**Work order**
Only one stretch of the data below is wanted: the lines from the one with "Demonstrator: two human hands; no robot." through the one with "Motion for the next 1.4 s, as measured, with", repeated exactly.

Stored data
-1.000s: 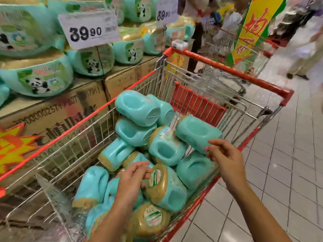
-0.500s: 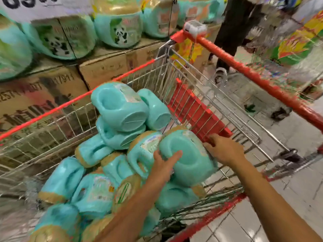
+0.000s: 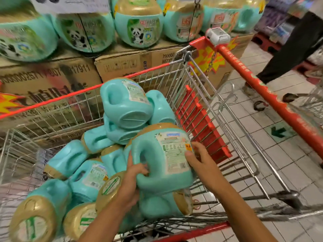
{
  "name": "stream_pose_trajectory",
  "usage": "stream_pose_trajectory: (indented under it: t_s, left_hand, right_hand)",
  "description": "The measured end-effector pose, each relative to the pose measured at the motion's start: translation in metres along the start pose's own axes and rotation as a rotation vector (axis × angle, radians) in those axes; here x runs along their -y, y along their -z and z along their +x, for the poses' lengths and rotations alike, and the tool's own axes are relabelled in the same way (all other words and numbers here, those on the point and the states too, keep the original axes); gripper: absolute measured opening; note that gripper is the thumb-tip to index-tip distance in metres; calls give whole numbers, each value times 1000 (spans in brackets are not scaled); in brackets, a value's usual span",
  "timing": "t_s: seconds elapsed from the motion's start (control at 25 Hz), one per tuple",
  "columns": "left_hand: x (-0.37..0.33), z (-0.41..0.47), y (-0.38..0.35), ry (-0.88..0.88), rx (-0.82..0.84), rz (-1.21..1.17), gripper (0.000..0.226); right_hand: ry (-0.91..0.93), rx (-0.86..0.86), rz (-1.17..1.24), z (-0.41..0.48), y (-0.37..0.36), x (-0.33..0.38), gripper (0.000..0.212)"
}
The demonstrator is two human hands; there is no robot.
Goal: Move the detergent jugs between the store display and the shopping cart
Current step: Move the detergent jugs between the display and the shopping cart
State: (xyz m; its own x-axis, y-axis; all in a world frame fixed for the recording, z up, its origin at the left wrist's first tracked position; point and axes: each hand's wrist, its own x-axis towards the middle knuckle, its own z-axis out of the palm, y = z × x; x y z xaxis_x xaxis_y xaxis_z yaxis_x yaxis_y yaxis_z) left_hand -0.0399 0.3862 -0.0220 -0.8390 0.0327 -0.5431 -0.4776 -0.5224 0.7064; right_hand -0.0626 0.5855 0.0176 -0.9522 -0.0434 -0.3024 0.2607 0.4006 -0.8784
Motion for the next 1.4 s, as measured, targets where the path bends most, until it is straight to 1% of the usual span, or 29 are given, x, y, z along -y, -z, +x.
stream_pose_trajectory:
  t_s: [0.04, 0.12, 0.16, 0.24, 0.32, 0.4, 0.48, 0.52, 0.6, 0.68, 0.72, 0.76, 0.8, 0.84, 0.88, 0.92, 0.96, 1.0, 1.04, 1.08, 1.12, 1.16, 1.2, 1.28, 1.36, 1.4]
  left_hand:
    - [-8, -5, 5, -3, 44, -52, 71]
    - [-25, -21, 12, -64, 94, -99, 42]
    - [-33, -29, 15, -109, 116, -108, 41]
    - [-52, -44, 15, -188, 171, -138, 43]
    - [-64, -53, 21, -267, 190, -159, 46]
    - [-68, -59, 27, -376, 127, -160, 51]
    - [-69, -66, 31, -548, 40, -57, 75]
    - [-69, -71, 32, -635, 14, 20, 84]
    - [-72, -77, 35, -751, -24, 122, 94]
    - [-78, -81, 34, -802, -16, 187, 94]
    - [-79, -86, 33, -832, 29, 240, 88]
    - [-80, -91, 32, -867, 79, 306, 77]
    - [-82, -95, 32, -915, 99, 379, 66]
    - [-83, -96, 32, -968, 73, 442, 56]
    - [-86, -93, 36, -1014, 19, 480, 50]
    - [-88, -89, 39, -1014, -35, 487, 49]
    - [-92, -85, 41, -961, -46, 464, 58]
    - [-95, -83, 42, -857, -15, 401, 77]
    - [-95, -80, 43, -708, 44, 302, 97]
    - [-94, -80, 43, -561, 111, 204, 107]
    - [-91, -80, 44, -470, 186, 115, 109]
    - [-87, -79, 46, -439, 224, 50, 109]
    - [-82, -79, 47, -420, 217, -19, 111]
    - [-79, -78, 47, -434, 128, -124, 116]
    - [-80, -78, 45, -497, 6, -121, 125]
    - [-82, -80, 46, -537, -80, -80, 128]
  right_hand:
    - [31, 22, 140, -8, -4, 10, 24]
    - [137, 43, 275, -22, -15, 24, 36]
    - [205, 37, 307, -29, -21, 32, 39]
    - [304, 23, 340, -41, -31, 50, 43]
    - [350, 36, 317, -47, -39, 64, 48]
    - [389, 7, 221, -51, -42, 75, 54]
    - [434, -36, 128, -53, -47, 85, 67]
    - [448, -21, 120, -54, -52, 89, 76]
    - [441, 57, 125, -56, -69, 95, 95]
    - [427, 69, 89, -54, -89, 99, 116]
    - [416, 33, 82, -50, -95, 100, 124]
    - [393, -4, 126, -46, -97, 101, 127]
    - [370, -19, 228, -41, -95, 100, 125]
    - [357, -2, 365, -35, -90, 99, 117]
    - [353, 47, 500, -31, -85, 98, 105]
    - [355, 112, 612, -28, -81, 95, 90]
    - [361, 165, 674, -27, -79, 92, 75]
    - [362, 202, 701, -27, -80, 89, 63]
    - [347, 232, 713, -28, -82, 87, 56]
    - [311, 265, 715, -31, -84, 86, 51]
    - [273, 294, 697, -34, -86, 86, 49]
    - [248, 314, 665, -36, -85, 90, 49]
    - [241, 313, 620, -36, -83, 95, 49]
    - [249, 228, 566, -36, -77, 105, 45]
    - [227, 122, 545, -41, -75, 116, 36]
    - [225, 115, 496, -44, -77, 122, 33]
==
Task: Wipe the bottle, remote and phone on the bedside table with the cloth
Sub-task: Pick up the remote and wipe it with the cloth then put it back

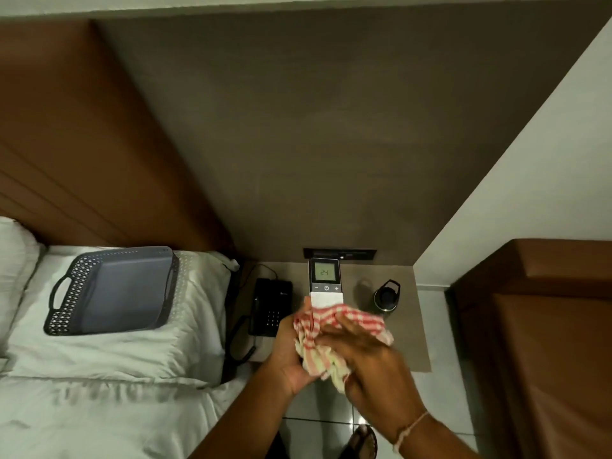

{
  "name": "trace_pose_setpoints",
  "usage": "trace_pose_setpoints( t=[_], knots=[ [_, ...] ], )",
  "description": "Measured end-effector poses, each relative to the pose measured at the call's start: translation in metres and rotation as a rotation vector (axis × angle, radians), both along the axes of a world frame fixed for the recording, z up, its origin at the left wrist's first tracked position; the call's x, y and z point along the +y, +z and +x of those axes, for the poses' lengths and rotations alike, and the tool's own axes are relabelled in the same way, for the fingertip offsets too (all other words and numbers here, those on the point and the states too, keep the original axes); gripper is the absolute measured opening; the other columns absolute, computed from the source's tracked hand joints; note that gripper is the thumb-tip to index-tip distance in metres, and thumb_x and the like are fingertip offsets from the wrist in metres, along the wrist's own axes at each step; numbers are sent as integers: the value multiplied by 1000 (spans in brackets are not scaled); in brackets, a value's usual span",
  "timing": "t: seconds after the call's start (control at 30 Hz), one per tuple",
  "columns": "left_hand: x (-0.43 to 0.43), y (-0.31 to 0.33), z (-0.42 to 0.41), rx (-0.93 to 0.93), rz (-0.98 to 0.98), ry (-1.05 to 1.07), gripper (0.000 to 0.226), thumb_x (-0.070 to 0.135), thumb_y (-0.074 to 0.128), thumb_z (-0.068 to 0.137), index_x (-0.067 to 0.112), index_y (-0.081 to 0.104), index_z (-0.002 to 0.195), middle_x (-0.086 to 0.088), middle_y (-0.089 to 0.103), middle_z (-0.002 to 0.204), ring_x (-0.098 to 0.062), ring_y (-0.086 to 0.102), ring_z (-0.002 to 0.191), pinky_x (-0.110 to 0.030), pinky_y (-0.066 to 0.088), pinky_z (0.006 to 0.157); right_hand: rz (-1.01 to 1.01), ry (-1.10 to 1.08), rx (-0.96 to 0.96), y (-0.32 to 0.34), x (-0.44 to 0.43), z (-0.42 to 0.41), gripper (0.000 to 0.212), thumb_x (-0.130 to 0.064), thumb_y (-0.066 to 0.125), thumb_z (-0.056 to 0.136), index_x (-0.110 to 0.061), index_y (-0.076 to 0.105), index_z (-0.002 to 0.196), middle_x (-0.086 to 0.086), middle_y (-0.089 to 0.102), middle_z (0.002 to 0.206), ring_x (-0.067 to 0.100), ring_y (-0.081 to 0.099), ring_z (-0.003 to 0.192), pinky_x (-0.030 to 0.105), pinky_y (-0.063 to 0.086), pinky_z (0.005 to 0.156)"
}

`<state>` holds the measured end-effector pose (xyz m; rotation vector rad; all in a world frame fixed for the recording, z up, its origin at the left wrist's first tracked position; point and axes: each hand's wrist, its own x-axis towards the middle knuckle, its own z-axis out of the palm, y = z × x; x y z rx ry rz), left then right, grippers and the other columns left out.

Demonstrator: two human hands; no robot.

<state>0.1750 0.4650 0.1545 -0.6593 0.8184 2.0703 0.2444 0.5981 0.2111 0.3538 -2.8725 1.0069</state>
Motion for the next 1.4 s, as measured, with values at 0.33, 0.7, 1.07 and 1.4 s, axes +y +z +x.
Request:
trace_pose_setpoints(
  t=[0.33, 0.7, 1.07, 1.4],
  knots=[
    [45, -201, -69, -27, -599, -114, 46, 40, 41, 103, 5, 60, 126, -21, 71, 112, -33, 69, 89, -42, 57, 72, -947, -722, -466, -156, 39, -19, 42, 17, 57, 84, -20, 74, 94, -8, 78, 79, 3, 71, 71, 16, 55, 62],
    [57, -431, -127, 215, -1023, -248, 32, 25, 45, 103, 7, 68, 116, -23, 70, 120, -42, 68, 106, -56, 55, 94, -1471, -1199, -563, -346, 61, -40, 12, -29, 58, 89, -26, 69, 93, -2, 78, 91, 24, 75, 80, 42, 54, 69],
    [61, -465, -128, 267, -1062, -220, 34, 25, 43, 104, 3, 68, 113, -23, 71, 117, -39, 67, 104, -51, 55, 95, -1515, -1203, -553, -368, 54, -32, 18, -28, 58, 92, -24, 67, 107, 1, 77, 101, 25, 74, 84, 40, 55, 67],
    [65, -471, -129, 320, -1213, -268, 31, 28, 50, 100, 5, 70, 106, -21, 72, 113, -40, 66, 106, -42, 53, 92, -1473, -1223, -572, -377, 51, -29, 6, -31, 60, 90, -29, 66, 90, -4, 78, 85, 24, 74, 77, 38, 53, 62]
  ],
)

**Answer area**
Demonstrator: two human hands; no robot.

<state>0.1750 0.4650 0.1545 -0.6593 0.8184 2.0703 0.2444 0.5981 0.2111 0.3538 -2.8725 1.0069</state>
Motion for the next 1.4 s, as measured, with values at 0.33, 0.7, 1.07 and 1.4 s, axes +y +z +x.

The response is now complete.